Everything in the listing should be restated word for word.
------------------------
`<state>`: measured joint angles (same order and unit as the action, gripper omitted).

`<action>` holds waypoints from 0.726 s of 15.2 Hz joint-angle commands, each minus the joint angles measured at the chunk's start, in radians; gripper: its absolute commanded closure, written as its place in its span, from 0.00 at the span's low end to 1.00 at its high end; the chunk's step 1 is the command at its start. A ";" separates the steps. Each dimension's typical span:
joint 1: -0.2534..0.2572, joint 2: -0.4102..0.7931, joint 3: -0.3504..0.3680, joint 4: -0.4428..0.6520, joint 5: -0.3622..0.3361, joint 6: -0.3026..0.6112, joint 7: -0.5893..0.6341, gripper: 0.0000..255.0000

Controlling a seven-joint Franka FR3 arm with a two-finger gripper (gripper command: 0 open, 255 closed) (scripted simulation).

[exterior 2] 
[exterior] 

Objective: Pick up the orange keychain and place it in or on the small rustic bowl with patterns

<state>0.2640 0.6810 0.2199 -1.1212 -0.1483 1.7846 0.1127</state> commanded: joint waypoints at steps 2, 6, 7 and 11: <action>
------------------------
**Answer space:**
`<state>`: measured joint angles (same order and unit as the action, gripper omitted).

`<action>` holds waypoints from 0.726 s of 15.2 Hz joint-angle commands, each minus the joint angles measured at the chunk's start, in radians; gripper: its absolute commanded closure, written as its place in its span, from 0.00 at the span's low end to 1.00 at its high end; the chunk's step 1 is the command at its start. A ";" separates the steps. Each dimension's typical span:
joint 1: -0.2534..0.2572, joint 2: -0.4102..0.7931, joint 3: -0.3504..0.3680, joint 4: -0.4428..0.6520, joint 5: -0.3622..0.3361, joint 6: -0.3026..0.6112, joint 7: -0.5893..0.6341, gripper: 0.0000..255.0000

Controlling a seven-joint Franka FR3 arm with a two-finger gripper (gripper command: 0 open, 255 closed) (scripted simulation).

[exterior 2] 
[exterior] 

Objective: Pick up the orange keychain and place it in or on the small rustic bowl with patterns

<state>0.2640 0.6810 0.2199 -1.1212 -0.1483 1.7846 0.1127</state> commanded: joint waypoints at steps 2, 6, 7 and 11: <action>

This exercise is now done.